The Year That Wasn't

Bushfest
Bushfest (Photo By Jana Birchum)


Top 10 Political Moments

1. Thomas Henderson's Run for Council Gets Short-Circuited. The former Cowboys star and East Austin gadfly was disqualified from running for Austin City Council because of a sexual offense he committed 17 years ago. Henderson wasn't sore for long: He went on to win $28 million in the Texas Lottery, which he used to pay -- excuse us, pave -- the way for Danny Thomas to unseat Willie Lewis on the City Council.

2. Bushfest. For an hour or so, after the networks declared Al Gore the winner in Florida, George W. Bush looked like toast. Then, the networks reverse themselves and Bush is back in the running. Then Bush is named the winner and thousands of his supporters wait in the cold rain for him to appear. He doesn't. The networks beat a retreat on the Florida prognostications and five weeks of legal wrangling began.

3. After Bushfest. As the media hordes spent weeks violating the Austin camping ban, Bushies rushed to defend the Governor's Mansion from the rabble we used to call "typical Austinites." As protests go, fairly weak stuff, but it's been a while since Austinites lined up holding signs and screaming at each other

4. Kirk Watson Wins Again. When your opponents include a taxi driver and a pair of homeless cross-dressers, it's good to win and win big. So when Watson strode into Palmer Auditorium in May after winning another term in the mayor's office with 84% of the vote, he knew he had a mandate.
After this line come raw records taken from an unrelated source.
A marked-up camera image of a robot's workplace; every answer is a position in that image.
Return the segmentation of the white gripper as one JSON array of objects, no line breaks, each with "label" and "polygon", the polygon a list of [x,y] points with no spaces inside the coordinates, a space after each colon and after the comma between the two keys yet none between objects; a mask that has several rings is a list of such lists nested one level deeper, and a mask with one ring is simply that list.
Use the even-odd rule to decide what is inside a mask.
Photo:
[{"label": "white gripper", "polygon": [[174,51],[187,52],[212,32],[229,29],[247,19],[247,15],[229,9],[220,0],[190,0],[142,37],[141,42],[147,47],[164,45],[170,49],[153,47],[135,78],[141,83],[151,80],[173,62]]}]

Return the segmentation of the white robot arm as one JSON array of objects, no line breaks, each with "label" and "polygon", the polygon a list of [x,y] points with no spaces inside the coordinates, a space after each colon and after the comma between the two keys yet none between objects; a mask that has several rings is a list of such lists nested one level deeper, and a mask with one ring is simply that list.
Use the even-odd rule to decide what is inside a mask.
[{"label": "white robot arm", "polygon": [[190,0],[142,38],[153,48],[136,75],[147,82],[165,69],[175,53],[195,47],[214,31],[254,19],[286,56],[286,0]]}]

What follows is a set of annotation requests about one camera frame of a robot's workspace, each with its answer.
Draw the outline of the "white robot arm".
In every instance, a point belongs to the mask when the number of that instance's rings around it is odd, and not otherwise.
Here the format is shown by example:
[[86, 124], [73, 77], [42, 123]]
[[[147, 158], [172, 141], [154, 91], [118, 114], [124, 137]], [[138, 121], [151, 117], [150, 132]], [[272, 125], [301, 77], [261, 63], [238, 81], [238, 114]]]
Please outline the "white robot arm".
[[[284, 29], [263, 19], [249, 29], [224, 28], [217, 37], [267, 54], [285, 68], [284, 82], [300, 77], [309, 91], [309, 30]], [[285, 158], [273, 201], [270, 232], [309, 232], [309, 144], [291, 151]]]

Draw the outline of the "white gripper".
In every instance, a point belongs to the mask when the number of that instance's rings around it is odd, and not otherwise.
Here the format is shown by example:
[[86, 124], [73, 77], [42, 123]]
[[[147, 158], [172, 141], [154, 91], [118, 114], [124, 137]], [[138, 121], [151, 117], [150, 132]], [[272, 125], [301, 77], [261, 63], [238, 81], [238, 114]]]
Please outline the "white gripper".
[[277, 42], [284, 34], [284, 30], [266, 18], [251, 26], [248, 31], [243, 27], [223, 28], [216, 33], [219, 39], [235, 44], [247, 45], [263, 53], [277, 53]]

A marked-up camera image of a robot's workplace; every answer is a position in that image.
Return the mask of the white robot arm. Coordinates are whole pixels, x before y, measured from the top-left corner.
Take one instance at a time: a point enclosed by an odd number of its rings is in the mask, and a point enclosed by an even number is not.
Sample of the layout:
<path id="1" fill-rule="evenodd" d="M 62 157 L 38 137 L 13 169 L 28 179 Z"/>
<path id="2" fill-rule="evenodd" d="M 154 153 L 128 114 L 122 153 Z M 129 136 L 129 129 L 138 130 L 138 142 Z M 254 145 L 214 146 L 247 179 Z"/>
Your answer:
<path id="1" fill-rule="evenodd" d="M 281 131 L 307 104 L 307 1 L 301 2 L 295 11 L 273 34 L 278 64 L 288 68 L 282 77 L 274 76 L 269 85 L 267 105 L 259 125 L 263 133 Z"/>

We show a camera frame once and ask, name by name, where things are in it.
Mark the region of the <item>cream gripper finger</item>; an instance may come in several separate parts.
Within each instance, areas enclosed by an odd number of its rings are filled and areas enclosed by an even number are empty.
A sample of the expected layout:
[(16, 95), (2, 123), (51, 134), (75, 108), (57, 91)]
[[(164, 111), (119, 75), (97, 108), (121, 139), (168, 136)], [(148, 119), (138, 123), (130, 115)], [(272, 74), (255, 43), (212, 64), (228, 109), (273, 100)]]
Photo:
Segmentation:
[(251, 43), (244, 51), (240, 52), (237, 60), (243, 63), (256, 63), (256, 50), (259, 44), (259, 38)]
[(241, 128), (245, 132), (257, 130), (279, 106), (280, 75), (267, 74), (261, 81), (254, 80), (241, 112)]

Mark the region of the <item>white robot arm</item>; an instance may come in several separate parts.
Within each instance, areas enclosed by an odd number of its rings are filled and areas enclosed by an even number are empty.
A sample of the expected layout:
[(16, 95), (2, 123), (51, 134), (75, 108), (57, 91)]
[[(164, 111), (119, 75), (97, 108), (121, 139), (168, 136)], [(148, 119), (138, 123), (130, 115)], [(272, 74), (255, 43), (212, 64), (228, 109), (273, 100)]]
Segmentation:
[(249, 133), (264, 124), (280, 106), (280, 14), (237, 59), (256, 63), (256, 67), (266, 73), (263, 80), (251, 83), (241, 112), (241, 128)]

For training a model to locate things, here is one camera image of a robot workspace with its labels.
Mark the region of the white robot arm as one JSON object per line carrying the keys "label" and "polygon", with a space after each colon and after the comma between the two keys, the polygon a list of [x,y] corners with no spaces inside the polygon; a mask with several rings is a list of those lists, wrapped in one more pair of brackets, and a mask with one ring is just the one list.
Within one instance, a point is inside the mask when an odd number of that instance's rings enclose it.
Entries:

He's been using it ever since.

5. Austin's Environmental Movement Implodes. In one stroke, Austin's environmental movement was split in twain, as two of its leading lights, Robin Rather and George Cofer, defected to support the city's settlement with Circle C developer Gary Bradley. The New Enviros, later joined by former council member Brigid Shea, take with them much of the movement's mainstream sex appeal, leaving behind the hard-core activists -- like Save Our Springs Alliance leader Bill Bunch -- that business and political leaders find so easy not to like.

6. The End of the 7-0 Council. Finally, enough of this consensus stuff. Council Member Beverly Griffith's showdown with Mayor Kirk Watson over the inclusion of bonds for parks and affordable housing on the November ballot defined the fault line in what is no longer a unanimous City Council. And the leaders of the green coalition who rallied around Griffith found they now occupy the Pacific side of the divide.

7. Adios, Gus Garcia. Not just the Mexican-American community, but the entire city, said farewell to Austin's most popular elected official by christening Gus Garcia Municipal Park in his honor before he'd even left the dais. In Garcia, the Eastside had an advocate who for more than 20 years stood up for his unofficial constituents while demonstrating the wit and charm it takes to stay afloat in mainstream politics. Garcia is, of course, not really retired, but his place at the center of Austin public life will be hard to fill.

8. Incentives Become Mainstream. The deal to bring Intel downtown was a towering moment precisely because it barely merited a blip on the city news radar. Even two years before, the idea of offering a corporate giant millions in incentives to plunk itself down in the city limits would have been laughed out of City Hall. The backlash, on the other hand, has only just begun.

9. Light Rail? Not Now. Up until the very last minute, light rail's fate was too close to call. The events in Palm Beach County quickly overshadowed it, but 15 years of pushing for -- and pushing against -- light rail in Austin culminated in moments of drama and dejection on Election Night. You had to be there.

10. Goodbye, Rainey Street? The last real neighborhood in the 78701 zip code has been endangered and embattled for years, but the homeowners on Rainey Street seem to have finally convinced people in power that yes, they want to sell out and see their 'hood replaced by looming towers. As the year ended, it looked like it might actually happen.